Als ich in Hoch Imst ankam, war ich körperlich beinahe am Ende. Nur eine intensive viertelstündige Pause rettete mich, bevor ich mich durch die Rosengartenschlucht auf die letzte Etappe begab. Ich kämpfte auch mit der Versuchung, in den Bus zu steigen, doch das hielt ich für Schummel. So also schleppte ich mich die letzten Kilometer, kam in der Stadt an und hatte nun wirklich Schmerzen. Die habe ich übrigens heute noch, also einen Tag später. Aber das ist alles halb so wild, denn ich hatte den wundervollsten Wandertag meines Lebens. Es ist auch schön, so langsam diese Bergwelt zu verstehen. Ich kann schon einige Gipfel benennen, die ich von hier unten sehen kann.
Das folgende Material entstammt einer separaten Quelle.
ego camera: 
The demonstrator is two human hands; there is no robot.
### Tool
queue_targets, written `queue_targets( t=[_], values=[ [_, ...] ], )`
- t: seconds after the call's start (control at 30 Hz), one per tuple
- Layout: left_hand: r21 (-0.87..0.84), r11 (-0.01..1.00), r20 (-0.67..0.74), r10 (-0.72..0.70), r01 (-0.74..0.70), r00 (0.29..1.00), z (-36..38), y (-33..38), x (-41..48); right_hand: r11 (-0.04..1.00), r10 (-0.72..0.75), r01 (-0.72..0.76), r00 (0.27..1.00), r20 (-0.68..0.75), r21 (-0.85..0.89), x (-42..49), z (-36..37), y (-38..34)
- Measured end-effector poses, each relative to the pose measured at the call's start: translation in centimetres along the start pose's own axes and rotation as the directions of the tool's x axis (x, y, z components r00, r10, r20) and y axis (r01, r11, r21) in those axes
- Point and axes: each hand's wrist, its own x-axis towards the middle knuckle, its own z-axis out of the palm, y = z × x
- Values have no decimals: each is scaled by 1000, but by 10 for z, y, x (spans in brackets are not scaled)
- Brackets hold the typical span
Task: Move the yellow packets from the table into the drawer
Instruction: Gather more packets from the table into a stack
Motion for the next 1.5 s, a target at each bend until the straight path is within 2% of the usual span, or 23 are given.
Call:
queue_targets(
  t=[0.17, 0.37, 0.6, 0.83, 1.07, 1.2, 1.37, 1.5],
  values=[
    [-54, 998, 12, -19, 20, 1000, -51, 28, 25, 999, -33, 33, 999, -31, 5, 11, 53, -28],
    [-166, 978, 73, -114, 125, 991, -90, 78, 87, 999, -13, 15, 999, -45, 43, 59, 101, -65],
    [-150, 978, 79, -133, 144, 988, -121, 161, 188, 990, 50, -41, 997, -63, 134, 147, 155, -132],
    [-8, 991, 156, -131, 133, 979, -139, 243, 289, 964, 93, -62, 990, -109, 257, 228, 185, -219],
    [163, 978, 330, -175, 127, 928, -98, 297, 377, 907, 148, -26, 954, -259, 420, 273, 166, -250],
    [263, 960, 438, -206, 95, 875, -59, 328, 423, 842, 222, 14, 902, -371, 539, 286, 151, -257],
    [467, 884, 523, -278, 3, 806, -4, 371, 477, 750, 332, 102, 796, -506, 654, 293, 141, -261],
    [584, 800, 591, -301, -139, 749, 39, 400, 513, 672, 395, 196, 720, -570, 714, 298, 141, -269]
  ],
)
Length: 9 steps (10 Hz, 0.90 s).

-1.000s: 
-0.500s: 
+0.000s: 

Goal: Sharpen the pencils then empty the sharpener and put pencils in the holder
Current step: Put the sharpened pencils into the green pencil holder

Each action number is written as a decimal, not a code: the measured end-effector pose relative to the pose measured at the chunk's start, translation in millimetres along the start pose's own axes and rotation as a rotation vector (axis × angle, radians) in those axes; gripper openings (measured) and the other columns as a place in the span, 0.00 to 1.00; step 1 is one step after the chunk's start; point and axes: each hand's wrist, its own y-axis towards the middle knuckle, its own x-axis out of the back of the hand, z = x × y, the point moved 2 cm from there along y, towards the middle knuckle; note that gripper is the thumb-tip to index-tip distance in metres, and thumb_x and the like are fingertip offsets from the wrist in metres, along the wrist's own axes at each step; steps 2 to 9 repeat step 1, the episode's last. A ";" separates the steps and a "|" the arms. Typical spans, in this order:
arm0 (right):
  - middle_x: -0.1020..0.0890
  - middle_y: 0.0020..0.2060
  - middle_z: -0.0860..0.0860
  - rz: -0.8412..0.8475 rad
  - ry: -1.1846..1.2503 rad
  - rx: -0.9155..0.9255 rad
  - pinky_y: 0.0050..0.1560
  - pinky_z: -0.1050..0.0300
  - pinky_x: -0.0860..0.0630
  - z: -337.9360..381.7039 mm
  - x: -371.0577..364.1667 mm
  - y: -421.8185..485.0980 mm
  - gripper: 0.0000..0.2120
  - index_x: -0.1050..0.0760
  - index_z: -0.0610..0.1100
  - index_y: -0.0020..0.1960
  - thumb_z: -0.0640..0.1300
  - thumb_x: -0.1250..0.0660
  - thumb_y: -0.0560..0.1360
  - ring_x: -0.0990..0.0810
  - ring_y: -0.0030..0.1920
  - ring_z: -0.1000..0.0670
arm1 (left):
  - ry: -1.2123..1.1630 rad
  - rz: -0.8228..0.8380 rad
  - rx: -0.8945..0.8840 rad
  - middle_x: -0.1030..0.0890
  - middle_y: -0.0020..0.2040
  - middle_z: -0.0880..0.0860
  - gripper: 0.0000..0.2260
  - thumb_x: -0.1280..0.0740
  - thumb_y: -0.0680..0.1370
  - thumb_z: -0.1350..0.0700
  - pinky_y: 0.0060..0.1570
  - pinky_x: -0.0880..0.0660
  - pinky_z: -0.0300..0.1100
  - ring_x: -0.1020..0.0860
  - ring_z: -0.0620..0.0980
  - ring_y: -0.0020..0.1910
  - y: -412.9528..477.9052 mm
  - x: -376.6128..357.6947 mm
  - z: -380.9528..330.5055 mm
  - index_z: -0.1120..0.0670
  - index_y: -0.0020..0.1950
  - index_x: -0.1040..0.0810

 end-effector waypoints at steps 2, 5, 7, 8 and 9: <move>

Heute hingegen ließ ich es ruhig angehen. Ohnehin schaffe ich es nicht, an zwei Tagen hintereinander solche Touren zu machen. Zumindest noch nicht. Ich beließ es also bei einem Spaziergang nach Imsterberg, war also nur ungefähr zwei Stunden unterwegs. Auch stand am Vormittag ein Putztag an, die Regentage hinterlassen komischerweise immer ein großartiges Chaos innen. Auch um das Äußere des Campers kümmerte ich mich, nach ungefähr zwei Jahren wusch ich ihn einmal wieder. Er sieht jetzt zwar nicht unbedingt aus wie neu, aber immerhin ist er nicht mehr ganz so dreckig. Muss ja auch mal sein.
Morgen werde ich Österreich wieder verlassen. Besonders hier in Imst hat es mir außerordentlich gut gefallen, eine Gegend also, die schon etwas abseits der üblichen Route liegt. Hier sind auch Kurtaxe oder ähnliche Grausamkeiten nicht so hoch. Und die Gegend ist unberührter als andere. Ganz sicher werde ich nicht das letzte Mal hier gewesen sein, denn eigentlich habe ich noch sämtliche Gipfel vor mir.
Tschirgant und Muttekopf grüßen. Sie werden ein wenig warten müssen.